▶ _WORK ITEM_
Nothing is to be output except the lines from the one containing "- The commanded" through the end of the material, each reproduced exactly.

══ RECORDED DATA ══

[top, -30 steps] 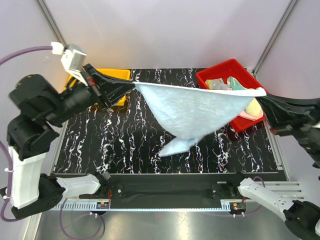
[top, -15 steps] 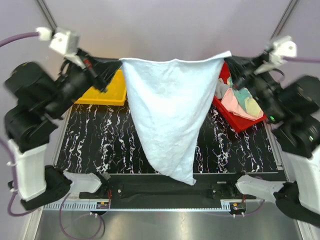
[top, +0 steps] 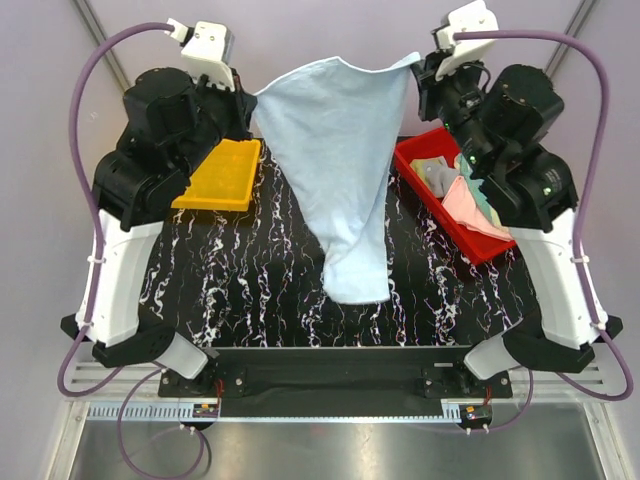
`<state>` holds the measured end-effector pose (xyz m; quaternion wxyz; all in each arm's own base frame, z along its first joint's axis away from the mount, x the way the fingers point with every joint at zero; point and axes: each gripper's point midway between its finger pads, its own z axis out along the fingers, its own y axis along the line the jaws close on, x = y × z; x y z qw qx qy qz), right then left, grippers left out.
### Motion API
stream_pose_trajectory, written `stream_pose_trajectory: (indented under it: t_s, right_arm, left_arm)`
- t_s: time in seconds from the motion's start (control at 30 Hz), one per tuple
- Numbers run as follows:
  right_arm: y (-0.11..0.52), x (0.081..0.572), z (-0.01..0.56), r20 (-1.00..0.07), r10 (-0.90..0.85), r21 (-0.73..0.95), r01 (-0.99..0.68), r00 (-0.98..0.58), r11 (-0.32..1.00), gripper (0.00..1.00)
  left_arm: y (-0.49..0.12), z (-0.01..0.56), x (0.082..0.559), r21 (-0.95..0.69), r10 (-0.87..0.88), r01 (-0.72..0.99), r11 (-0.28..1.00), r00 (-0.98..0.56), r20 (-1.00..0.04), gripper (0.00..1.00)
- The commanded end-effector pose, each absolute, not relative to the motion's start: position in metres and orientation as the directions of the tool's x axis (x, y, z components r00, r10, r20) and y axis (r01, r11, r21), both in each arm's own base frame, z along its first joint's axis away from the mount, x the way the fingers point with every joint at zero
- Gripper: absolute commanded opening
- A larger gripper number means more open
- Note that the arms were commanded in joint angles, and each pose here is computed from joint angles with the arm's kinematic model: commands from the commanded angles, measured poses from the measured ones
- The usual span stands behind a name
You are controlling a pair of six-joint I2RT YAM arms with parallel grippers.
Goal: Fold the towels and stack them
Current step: Flatten out the crumpled towel
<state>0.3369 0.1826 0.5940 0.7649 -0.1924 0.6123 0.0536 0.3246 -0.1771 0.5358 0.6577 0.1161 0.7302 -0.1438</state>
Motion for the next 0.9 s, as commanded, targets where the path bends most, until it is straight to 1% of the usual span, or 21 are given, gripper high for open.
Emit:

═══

▶ _EXERCISE RESULT_
- The commanded end-effector pose, each absolute, not relative to the motion's start: position in metres and orientation as the directions of the tool's x axis (x, y, z components r00, r10, r20) and y axis (r01, r11, r21), both in each arm's own base frame, z along its first joint's axis away from the mount, x the way the fingers point with every joint at zero
- Gripper: absolute commanded opening
- A larger gripper number means more open
- Note that the arms were commanded in joint angles, and each pose here is computed from joint angles with the arm's kinematic model: commands from the commanded angles, measured poses from the measured ones
- The usual span stands behind a name
You are controlling a pair of six-joint I2RT YAM arms with parallel grippers.
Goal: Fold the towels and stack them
Current step: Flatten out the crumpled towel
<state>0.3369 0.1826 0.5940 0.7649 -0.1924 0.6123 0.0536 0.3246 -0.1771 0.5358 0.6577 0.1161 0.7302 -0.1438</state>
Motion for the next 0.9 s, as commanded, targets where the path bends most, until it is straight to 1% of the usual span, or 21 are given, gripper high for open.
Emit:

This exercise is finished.